Rising for second day in a row, the rupee on Friday gained 27 paise to close at 55.37 against the dollar after RBI intervened on currency breaching the 56-level in early trade.
At the Interbank Foreign Exchange (Forex) market, the domestic unit opened lower at 56.02 as against its previous close of 55.64 on dollar buying by importers, mainly oil refiners, to meet their month-end requirements.
Soon after, it touched an intra-day high of 56.07 against the US dollar.
However, Reserve Bank's intervention and dollar selling by exporters on hopes of further fall in dollar value overseas helped the rupee conclude at 55.38, showing a rise of 27 paise or 0.49 per cent. The rupee was also helped by the euro moving up from its two-year lows against the dollar.
"Rupee recovered on Friday due to intervention from the central bank also with improved sentiment after Thursday's speech of RBI Governor," T S Srinivasan, GM (Treasury), Indian Overseas Bank said.
On Thursday, the rupee had gained 35 paise, snapping a three-day session of losses, after RBI indicated it may sell dollars directly to oil companies.
Dealers said sentiment got a further boost after RBI Governor D Subbarao on Friday called on Prime Minister Manmohan Singh and discussed the rupee issue.
However, the strength in rupee in the last two days of this week did not help it from logging the eighth straight week of losses, its longest losing streak since October 2008.
The rupee's over 13 per cent depreciation since early March has been driven by a combination of deteriorating global risk sentiment and weak domestic fundamentals.
Meanwhile, the BSE benchmark Sensex on Friday ended nearly flat (lower by 4.48 points) after gaining over 274 points or 1.72 per cent on Thursday.
Experts feel the rupee to trade in a close range in the short-term.
"We expect dollar/rupee to trade within a range of 55-56 on spot," said Anindya Banerjee, Senior Manager-Currency
Barclays' Capital also on Friday said it expects USD/INR to hover around 56 and 54 in one and three months, respectively, before easing modestly to 51 in 12 months.
The dollar index, a gauge of six major currencies, was down by nearly 0.23 per cent in European market on Friday.
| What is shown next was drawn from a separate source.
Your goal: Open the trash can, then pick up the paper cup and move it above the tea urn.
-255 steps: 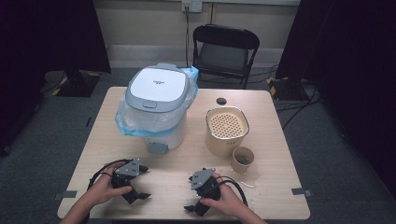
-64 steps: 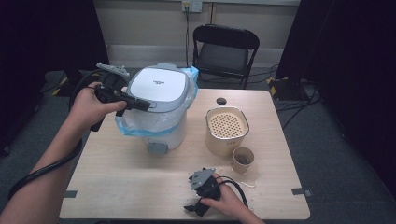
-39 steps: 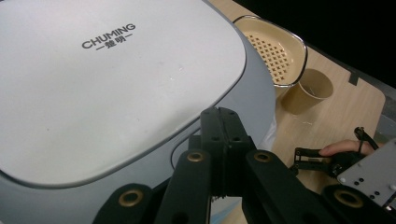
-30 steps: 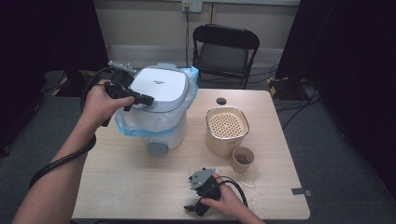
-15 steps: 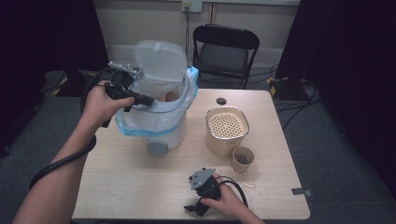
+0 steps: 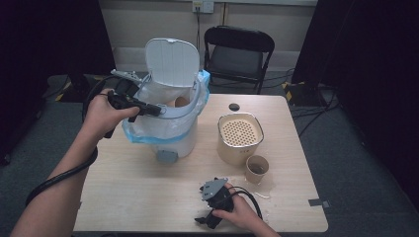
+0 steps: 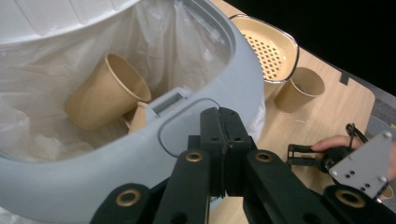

Pramit Brahmbhatt, CEO, Alpari Financial Services (India) said, "The USD/INR pair then started gaining strengthening improved risk appetite in global markets over better than expected German consumer confidence numbers and short covering in equity markets".
Abhishek Goenka, CEO, India Forex Advisors said the rupee is in a correction mode and the immediate support is seen at 54.90.
"The overall bias is still weak for the rupee with major imbalance in the local fundamentals and on-going Euro crisis.
"The RBI bought the bonds of worth Rs 15,000 crore($2.71 billion) on Friday through OMO, to address the liquidity condition in the local market," he added.
The premium for the forward dollar on Friday ended weak on fresh receivings by exporters.
The benchmark six-month forward dollar premium payable in October moved down further to 149-151 paise from 153-155 paise on Thursday and far-forward contracts maturing in April also closed remarkably lower at 277-279 paise from 286-288 paise.
The RBI fixed the reference rate for the US dollar at 55.7253 and for euro at 69.8940.
The rupee improved further against the pound sterling to end at 86.86 from overnight close of 87.28 and also remained firm against the euro to 69.63 from 69.99. It too gained against the Japanese yen to 69.67 per 100 yen from last close of 70.13.